Albert Mussey Johnson (May 31, 1872 – January 7, 1948), was an eccentric millionaire who served for many years as president of the National Life Insurance Company, built Scotty's Castle in Death Valley, and was variously partner, friend, and dupe of infamous Wild West con man Death Valley Scotty, for whose outrageous antics he later served as financier.
Albert Johnson was born in Oberlin, Ohio, the product of a long-prominent family in Oberlin. He was the son of Albert Harrison Johnson (1838–1899) and his wife Rebecca A. Jenkins (1842–1915). Johnson's father was an extremely wealthy man who owned several banks, a utility company, and a few stone quarries in the vicinity of Oberlin. He was also President of the Arkansas Midland Railroad Company, which was based in Helena, Arkansas.

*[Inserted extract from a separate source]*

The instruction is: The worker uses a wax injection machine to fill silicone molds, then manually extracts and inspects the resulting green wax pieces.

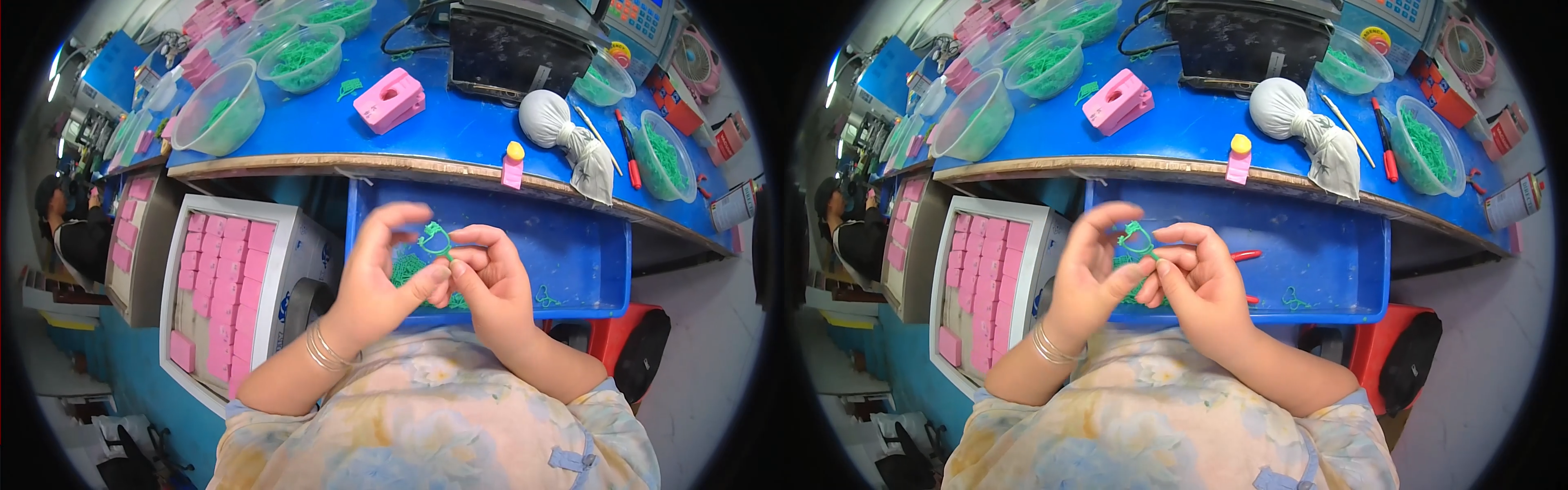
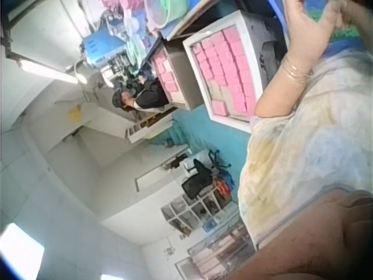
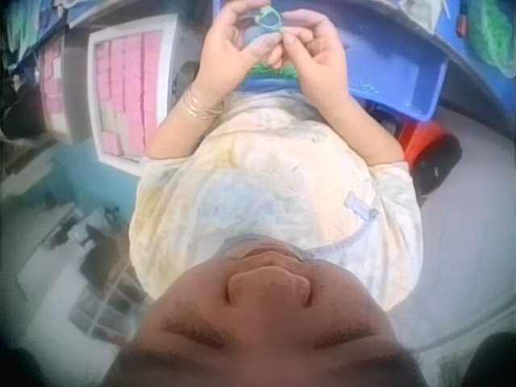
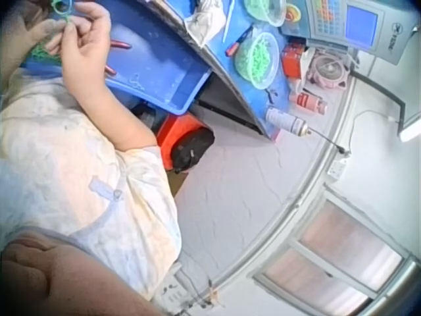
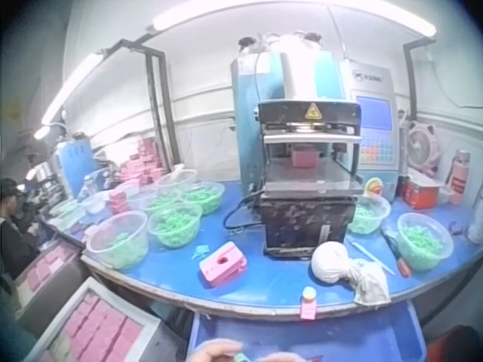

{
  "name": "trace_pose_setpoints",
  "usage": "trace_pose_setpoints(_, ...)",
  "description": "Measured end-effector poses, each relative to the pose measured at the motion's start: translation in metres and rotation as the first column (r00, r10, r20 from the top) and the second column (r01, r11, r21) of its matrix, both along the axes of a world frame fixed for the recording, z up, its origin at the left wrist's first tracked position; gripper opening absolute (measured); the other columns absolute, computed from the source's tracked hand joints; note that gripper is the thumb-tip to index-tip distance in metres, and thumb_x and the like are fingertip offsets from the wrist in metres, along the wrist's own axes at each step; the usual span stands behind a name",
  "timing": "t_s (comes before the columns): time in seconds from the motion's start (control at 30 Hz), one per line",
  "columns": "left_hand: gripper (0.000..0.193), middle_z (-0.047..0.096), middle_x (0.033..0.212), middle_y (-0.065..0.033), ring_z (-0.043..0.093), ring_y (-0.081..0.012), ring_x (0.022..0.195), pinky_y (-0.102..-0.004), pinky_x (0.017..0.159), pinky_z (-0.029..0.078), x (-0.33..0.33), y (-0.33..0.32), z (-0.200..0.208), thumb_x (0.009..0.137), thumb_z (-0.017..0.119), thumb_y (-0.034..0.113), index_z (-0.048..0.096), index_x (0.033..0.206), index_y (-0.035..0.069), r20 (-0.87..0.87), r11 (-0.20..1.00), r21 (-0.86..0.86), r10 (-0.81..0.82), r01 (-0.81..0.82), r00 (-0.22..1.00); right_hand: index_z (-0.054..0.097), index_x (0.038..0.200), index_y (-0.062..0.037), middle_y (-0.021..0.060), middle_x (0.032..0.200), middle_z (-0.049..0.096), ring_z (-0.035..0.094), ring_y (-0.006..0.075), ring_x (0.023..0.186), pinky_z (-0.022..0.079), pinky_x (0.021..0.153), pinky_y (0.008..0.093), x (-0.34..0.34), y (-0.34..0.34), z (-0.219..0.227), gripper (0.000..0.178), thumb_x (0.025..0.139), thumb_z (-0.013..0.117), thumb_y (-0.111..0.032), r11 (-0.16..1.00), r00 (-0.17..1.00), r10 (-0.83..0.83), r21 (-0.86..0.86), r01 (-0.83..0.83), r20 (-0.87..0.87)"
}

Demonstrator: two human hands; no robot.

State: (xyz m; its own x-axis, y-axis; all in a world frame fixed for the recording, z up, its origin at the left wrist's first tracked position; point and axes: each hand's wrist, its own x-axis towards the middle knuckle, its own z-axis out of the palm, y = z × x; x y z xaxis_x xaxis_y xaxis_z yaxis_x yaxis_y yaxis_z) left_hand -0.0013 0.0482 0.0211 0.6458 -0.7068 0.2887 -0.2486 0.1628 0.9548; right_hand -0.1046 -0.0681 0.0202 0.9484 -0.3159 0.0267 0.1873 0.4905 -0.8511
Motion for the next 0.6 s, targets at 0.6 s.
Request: trace_pose_setpoints(0.6,0.007,0.054,0.097,-0.0102,0.05,-0.0249,0.098,-0.0356,0.085,0.041,-0.017,0.026,-0.002,0.078,0.062,0.001,0.06,0.085,0.002,0.589,0.987,0.006,0.126,-0.16,0.798,0.038,0.101,-0.0022,0.0037,0.067,0.049,0.044,0.0076,0.055,0.034,0.048,0.0207,0.01,0.004,-0.009,0.014,0.088,0.044,-0.005,0.991,0.973,0.086,0.121,-0.061,-0.212)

Although records of Albert M. Johnson's early life are frequently contradictory and uncertain, it is known that he was given a very religious upbringing. It has been asserted numerous times that Johnson was raised a Quaker, but some sources indicate that due to the close affiliation between Johnson's grandparents and John Shipherd, Presbyterian minister and founder of Oberlin College it is far more likely Johnson's family was Presbyterian or Congregationalist. Either way, however, Johnson lived a devout lifestyle and was a lifelong non-smoker and teetotaler.
Johnson attended Oberlin college for one year before transferring to Cornell University in Ithaca, New York. While a student in the civil engineering program at Cornell, Albert met and fell in love with Bessie Penniman, a fellow student at Cornell, and the daughter of a wealthy fruit and nut rancher from Walnut Creek, California. Albert Johnson graduated from Cornell in 1895, and a year later married Bessie.